В Польше мы знаем об этой ссоре из её побочного аспекта – по ходу процесса Роттенштайнер угрожал Лему опубликовать их корреспонденцию. Тогда появились домыслы и вопросы: «Что же Лем хотел скрыть?» Я могу ответить на этот вопрос, потому что я видел переписку Лема с Роттенштайнером и Тадевальдом. Их отношения выходили за рамки типичного сотрудничества «писатель – агент». Лем жил в Курдляндии, они – в Люзании. Лем просил их о разных товарах и услугах, недоступных для него в его краковском курдле, – автозапчасти (он порой присылал рисунок от руки «Фиата» или «Мерседеса» со стрелкой, демонстрирующей, о какой части идёт речь), лекарства и даже зубную пасту. Случались и письма типа: «Пожалуйста, купи платье для моей жены. Вот размеры».
Если речь шла о делах Лема, то это мелочь. Но поскольку друзья и родственники знали его как богатого человека с контактами на Западе, то просили его также помочь в личных делах – одолжить денег на адвоката из-за приближающегося развода, устроить приглашение в связи с запланированной эмиграцией или купить недоступное в Польше лекарство. Лем исполнял эти просьбы, обращаясь к своим агентам: «Пожалуйста, перешли столько-то долларов на такой-то счёт» или «Пожалуйста, вышли такую-то мазь на такой-то адрес».
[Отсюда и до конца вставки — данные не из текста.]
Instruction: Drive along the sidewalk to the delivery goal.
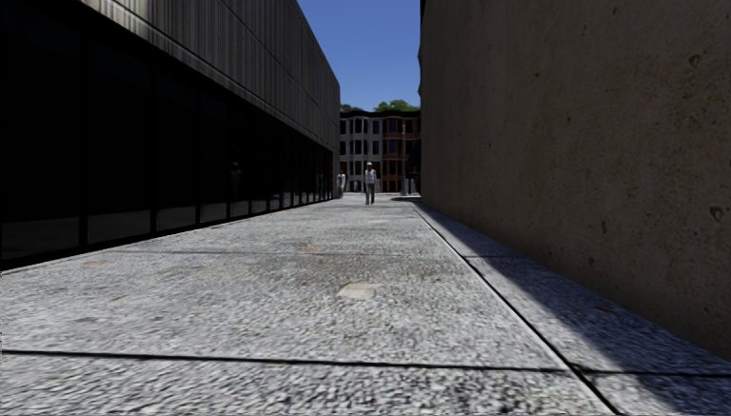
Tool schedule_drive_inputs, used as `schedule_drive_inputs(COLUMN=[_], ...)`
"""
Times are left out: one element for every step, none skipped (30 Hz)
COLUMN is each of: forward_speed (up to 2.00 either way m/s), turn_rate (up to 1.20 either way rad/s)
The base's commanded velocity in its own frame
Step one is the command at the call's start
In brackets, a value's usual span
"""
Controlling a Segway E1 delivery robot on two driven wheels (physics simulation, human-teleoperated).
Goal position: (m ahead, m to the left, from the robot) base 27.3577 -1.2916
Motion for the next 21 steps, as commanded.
schedule_drive_inputs(forward_speed=[2.0, 2.0, 2.0, 2.0, 2.0, 2.0, 2.0, 2.0, 2.0, 2.0, 2.0, 2.0, 2.0, 2.0, 2.0, 2.0, 2.0, 2.0, 2.0, 2.0, 2.0], turn_rate=[-0.54, -0.54, -0.54, -0.54, -0.54, -0.49, -0.3, -0.08, -0.08, 0.0, 0.0, 0.0, 0.0, 0.0, 0.0, 0.0, 0.0, 0.0, 0.0, 0.0, 0.0])
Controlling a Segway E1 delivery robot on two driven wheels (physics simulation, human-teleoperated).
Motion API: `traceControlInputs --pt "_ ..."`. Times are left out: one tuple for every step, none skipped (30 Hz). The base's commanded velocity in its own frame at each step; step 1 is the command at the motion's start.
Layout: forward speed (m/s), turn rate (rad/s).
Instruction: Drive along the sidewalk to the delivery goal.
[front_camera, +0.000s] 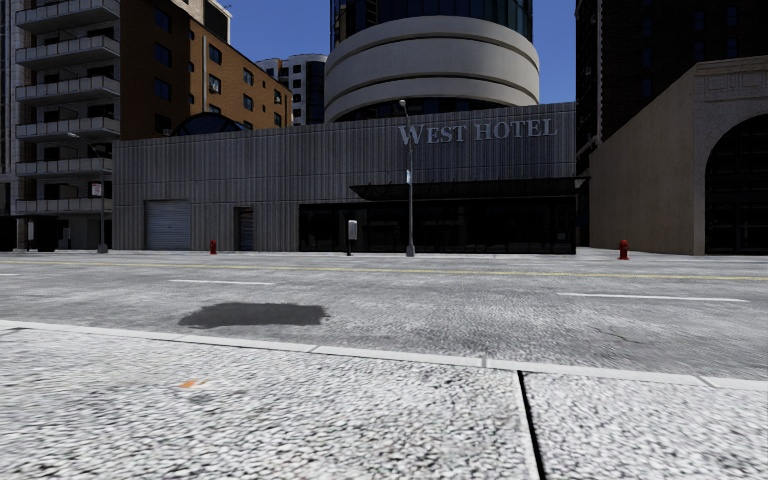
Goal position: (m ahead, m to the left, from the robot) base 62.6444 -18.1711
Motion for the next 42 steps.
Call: traceControlInputs --pt "0.0 0.0" --pt "0.0 0.0" --pt "0.0 0.0" --pt "0.0 0.0" --pt "0.0 0.0" --pt "0.0 0.0" --pt "0.0 0.0" --pt "0.0 0.0" --pt "0.0 0.0" --pt "0.0 0.0" --pt "0.0 0.0" --pt "0.0 0.0" --pt "0.0 0.0" --pt "0.0 0.0" --pt "0.0 0.0" --pt "0.0 0.0" --pt "0.0 0.0" --pt "0.0 0.0" --pt "0.0 0.0" --pt "0.0 0.0" --pt "0.0 0.0" --pt "0.0 0.0" --pt "0.0 0.0" --pt "0.0 0.0" --pt "0.0 0.0" --pt "0.0 0.0" --pt "0.0 0.0" --pt "0.0 0.0" --pt "0.0 0.0" --pt "0.0 0.0" --pt "0.06 0.0" --pt "0.26 -0.1" --pt "0.35 -0.23" --pt "0.35 -0.23" --pt "0.44 -0.36" --pt "0.46 -0.45" --pt "0.48 -0.55" --pt "0.49 -0.65" --pt "0.49 -0.65" --pt "0.49 -0.68" --pt "0.5 -0.7" --pt "0.57 -0.73"
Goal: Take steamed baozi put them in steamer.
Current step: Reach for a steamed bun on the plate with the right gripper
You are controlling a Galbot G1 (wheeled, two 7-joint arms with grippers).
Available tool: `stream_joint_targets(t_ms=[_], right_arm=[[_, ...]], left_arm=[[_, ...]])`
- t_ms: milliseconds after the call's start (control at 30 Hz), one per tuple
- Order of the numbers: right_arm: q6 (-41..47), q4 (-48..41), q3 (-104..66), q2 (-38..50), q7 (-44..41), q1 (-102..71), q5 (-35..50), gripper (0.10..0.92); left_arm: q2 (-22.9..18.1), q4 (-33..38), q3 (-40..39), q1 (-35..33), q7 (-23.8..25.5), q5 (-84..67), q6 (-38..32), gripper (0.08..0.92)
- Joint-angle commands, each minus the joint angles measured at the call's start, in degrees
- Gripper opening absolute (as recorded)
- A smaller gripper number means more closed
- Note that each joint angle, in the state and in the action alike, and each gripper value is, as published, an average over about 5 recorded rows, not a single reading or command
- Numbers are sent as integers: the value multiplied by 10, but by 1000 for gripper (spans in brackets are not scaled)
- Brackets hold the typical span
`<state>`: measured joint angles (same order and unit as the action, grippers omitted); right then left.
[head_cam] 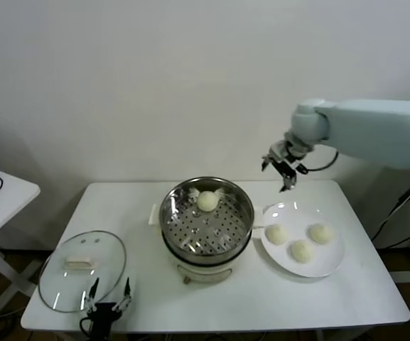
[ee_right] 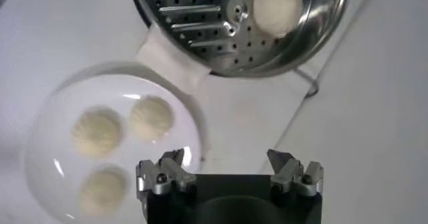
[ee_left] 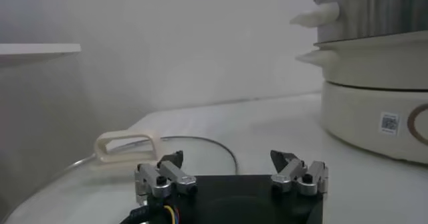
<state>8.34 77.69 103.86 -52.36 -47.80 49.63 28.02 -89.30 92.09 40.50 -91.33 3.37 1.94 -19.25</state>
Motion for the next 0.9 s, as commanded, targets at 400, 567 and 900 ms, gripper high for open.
stream_joint_targets(t_ms=[400, 567, 900], right_arm=[[169, -72, -182, 49, 38, -292, -29, 823], [156, -99, -188, 42, 33, -302, -52, 823], [137, -145, -213, 21, 36, -328, -61, 771]], left_arm=[[6, -21, 8, -4, 3, 14, 1, 823], [5, -29, 8, -2, 3, 18, -1, 823], [3, -39, 8, 4, 1, 25, -3, 823]])
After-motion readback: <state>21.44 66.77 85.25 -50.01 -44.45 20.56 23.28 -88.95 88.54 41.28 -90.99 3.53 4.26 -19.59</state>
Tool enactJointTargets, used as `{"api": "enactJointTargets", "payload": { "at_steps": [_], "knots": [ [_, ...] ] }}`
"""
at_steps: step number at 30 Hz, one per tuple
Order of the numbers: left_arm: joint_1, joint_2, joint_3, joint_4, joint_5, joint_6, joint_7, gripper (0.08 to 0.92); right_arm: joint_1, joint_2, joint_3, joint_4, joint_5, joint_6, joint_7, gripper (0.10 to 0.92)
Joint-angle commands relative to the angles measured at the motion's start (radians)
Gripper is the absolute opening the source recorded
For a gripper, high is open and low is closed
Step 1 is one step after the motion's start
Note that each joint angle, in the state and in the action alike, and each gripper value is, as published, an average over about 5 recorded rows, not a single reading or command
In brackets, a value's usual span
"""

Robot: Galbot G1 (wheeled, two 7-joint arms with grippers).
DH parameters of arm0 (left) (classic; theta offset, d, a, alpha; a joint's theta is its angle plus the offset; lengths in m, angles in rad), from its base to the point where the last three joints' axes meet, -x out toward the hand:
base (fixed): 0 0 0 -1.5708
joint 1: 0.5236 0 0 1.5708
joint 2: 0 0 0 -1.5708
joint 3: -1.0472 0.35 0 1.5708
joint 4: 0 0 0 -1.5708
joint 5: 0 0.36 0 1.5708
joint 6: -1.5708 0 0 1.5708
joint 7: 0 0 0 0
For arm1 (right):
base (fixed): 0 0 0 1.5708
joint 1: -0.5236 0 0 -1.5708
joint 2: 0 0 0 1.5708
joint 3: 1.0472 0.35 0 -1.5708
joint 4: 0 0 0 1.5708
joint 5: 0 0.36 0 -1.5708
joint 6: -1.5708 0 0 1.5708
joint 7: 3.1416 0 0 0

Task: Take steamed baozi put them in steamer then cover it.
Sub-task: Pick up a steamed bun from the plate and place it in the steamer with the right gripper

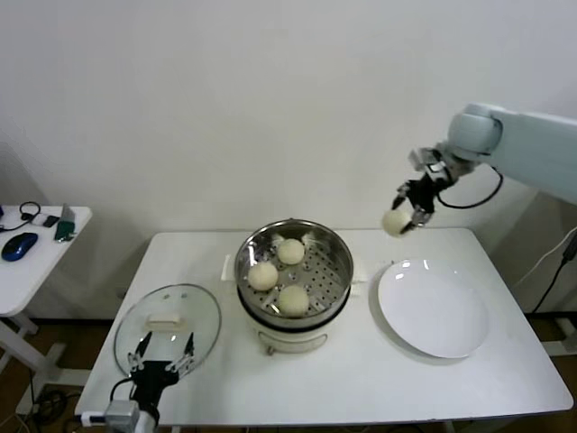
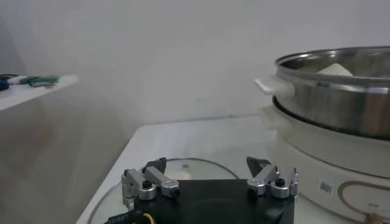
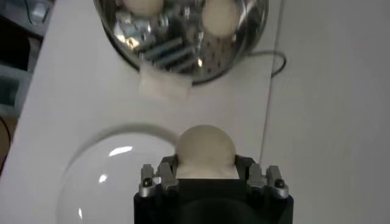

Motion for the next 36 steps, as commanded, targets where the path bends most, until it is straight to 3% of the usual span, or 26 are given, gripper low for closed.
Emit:
{"api": "enactJointTargets", "payload": {
  "at_steps": [1,24,36],
  "knots": [
    [0.003,-0.002,0.007,-0.004,-0.006,-0.002,-0.001,0.823,0.208,0.168,-0.05,0.264,0.256,-0.137,0.063,0.639],
    [0.019,-0.001,-0.007,-0.011,-0.006,-0.018,-0.005,0.823,-0.232,0.279,0.001,0.1,-0.039,-0.188,0.219,0.662],
    [0.024,-0.004,-0.01,-0.013,-0.006,-0.027,-0.009,0.823,-0.256,0.278,0.012,0.076,-0.072,-0.185,0.222,0.678]
  ]
}}
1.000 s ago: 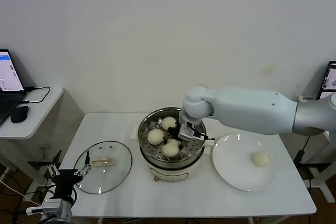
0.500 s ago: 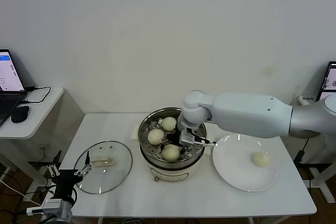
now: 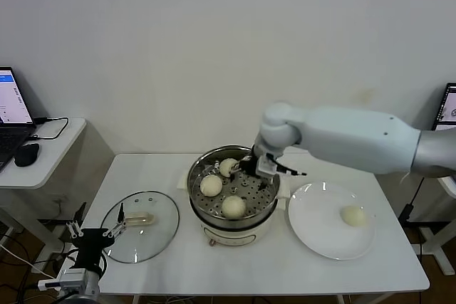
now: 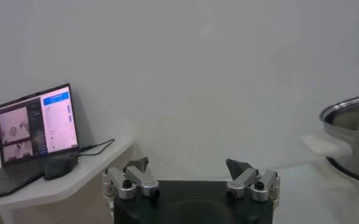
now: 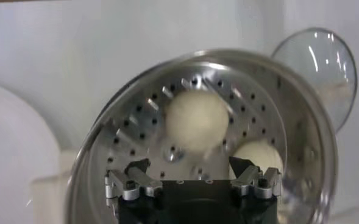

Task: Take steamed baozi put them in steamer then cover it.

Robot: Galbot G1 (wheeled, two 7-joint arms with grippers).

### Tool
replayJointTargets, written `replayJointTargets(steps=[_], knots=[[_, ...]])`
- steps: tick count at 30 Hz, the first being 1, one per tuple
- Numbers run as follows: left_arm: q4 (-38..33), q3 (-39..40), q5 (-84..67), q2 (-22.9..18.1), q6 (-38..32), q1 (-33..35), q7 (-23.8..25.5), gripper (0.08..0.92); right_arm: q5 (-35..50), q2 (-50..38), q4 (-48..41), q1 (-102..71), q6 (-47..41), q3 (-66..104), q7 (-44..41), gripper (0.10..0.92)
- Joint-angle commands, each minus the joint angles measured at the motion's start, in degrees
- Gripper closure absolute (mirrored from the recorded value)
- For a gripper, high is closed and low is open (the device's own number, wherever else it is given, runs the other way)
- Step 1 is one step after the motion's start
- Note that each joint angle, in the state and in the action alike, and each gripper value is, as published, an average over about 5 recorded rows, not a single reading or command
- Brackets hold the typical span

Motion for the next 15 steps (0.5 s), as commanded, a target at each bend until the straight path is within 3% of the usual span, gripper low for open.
replayJointTargets(steps=[1,5,8,15], knots=[[0.1,0.0,-0.2,0.6,0.0,0.0,0.0,0.177,11.1,-6.2,0.5,6.4,-13.6,2.2,-3.5,0.203],[-0.1,-0.2,-0.5,1.4,0.3,0.0,0.0,0.177,15.6,-11.0,4.7,9.2,-29.9,0.7,-5.3,0.203],[-0.2,-0.2,-0.7,2.0,0.6,0.0,0.0,0.177,17.3,-15.5,7.8,9.9,-37.0,-0.2,-6.1,0.203],[-0.2,1.0,-0.7,2.5,1.0,-0.5,0.0,0.177,16.9,-27.4,9.9,5.0,-38.0,2.2,-8.4,0.203]])
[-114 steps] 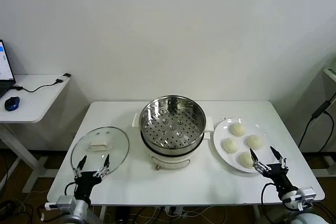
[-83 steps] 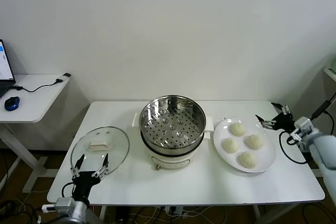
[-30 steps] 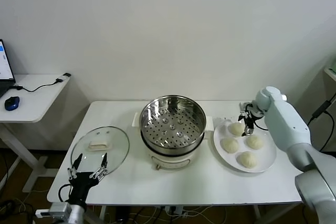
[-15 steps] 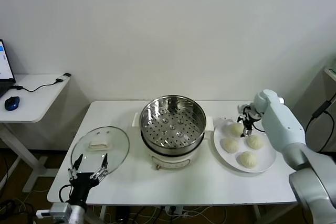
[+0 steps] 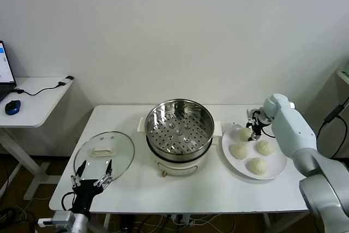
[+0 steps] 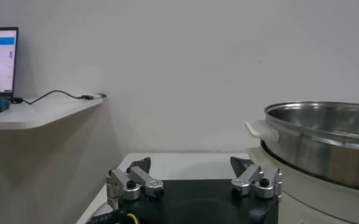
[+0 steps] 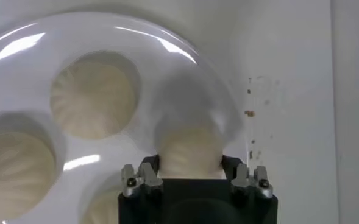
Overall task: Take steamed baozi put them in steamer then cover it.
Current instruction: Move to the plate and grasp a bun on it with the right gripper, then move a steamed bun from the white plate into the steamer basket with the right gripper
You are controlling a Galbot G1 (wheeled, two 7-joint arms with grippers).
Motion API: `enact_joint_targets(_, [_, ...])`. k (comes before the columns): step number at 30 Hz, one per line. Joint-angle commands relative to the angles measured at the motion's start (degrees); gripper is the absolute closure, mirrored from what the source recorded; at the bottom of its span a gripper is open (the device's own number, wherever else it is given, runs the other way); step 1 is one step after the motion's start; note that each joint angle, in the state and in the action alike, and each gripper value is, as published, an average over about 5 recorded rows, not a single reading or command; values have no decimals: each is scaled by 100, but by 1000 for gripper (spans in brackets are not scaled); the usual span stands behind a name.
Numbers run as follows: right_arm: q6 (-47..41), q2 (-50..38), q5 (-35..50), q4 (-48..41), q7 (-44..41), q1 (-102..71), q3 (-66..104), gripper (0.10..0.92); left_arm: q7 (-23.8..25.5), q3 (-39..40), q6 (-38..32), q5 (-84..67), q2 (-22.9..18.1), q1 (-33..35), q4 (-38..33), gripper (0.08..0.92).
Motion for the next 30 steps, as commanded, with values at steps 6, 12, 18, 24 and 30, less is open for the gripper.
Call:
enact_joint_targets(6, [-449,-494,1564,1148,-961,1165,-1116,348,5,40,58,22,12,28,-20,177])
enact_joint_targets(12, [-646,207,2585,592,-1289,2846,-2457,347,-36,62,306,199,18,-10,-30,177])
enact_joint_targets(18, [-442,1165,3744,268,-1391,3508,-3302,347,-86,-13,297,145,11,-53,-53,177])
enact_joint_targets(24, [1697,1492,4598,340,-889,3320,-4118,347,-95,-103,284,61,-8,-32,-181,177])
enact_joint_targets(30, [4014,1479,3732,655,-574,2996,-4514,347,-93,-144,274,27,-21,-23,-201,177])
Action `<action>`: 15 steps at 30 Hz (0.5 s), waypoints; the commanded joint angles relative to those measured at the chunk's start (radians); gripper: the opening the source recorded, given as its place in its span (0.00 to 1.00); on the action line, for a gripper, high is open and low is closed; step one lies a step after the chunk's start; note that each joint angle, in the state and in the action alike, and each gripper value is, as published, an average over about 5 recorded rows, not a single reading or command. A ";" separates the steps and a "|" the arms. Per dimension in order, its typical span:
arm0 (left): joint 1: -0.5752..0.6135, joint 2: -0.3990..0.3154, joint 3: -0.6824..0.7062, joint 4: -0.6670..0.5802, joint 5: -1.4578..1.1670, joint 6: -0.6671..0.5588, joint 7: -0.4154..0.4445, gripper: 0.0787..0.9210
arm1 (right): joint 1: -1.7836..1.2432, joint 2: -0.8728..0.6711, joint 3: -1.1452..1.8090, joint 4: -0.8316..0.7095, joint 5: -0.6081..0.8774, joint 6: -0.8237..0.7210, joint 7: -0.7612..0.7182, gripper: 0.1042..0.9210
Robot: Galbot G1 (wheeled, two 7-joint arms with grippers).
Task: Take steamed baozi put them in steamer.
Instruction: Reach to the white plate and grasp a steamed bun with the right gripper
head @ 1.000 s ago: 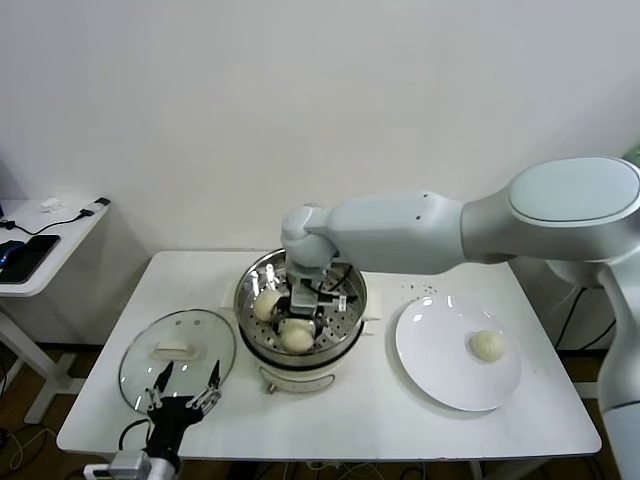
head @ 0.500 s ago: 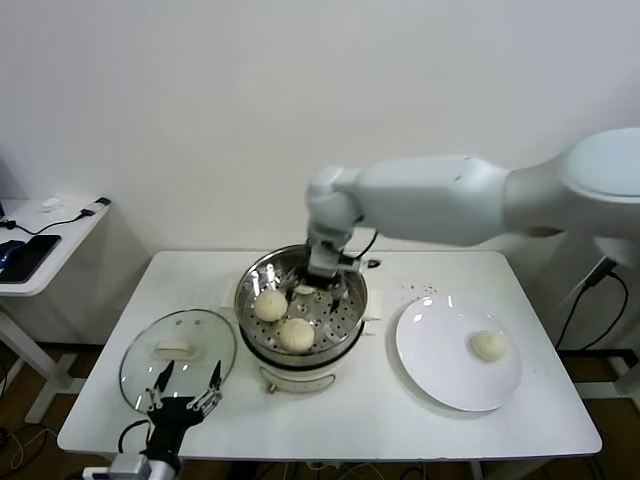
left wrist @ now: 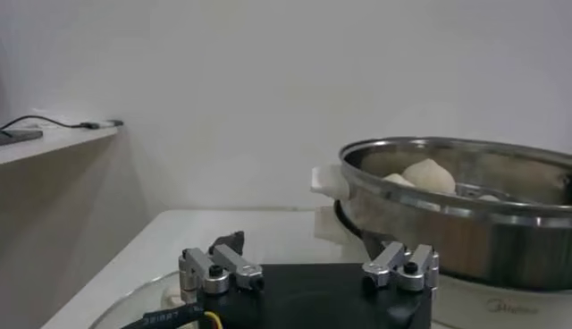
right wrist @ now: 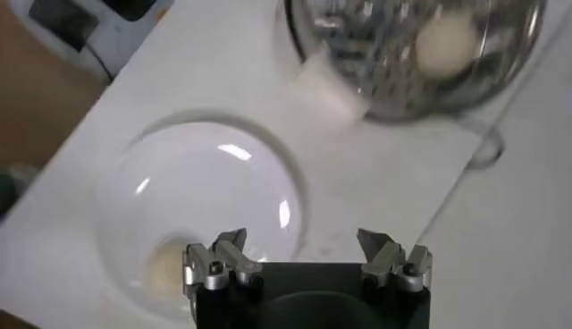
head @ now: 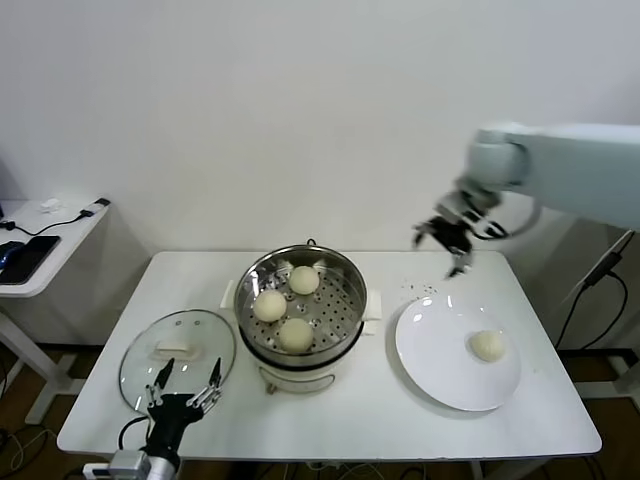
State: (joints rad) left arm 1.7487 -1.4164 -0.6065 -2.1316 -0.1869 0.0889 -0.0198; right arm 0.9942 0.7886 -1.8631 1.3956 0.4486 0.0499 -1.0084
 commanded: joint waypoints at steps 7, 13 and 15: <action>0.001 -0.017 -0.002 0.023 0.010 0.009 0.001 0.88 | -0.577 -0.293 0.353 -0.154 -0.171 -0.236 0.038 0.88; 0.011 -0.029 -0.005 0.027 0.022 0.010 0.001 0.88 | -0.720 -0.204 0.480 -0.280 -0.227 -0.216 0.041 0.88; 0.015 -0.033 -0.005 0.027 0.025 0.010 0.001 0.88 | -0.741 -0.175 0.496 -0.311 -0.237 -0.211 0.041 0.88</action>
State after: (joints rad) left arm 1.7609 -1.4435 -0.6117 -2.1083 -0.1664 0.0978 -0.0189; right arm 0.5151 0.6086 -1.5599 1.2276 0.2913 -0.1134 -0.9767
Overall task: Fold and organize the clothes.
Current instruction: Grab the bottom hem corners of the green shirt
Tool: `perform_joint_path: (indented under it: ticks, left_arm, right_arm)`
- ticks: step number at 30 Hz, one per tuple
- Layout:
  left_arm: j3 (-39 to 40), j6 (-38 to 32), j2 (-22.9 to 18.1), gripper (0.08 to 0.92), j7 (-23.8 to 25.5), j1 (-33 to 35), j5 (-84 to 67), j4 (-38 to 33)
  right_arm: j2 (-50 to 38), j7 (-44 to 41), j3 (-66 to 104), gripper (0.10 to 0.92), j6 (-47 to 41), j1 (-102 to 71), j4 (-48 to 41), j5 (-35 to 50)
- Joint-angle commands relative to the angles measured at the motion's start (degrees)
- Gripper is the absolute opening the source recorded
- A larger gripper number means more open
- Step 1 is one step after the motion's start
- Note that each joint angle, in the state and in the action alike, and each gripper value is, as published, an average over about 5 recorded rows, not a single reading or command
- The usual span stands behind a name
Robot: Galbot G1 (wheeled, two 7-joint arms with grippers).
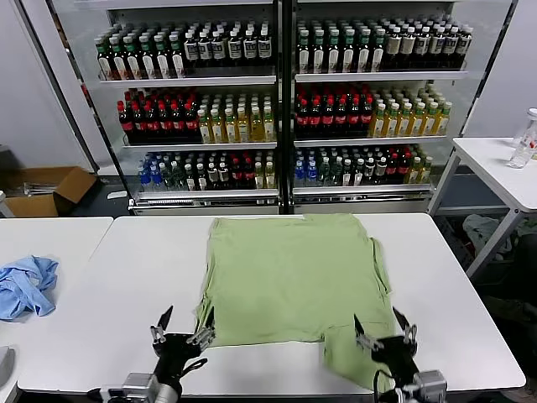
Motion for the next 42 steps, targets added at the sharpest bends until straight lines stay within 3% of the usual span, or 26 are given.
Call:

С этой точки зрения, эти письма являют собой кладезь информации о личной жизни третьих лиц, которые не могли потерять право на приватность только потому, что известный писатель был их другом, родственником или соседом. Много там также информации на тему обычной, ежедневной жизни Лема, потому угрозу их опубликовать он справедливо воспринял как шантаж.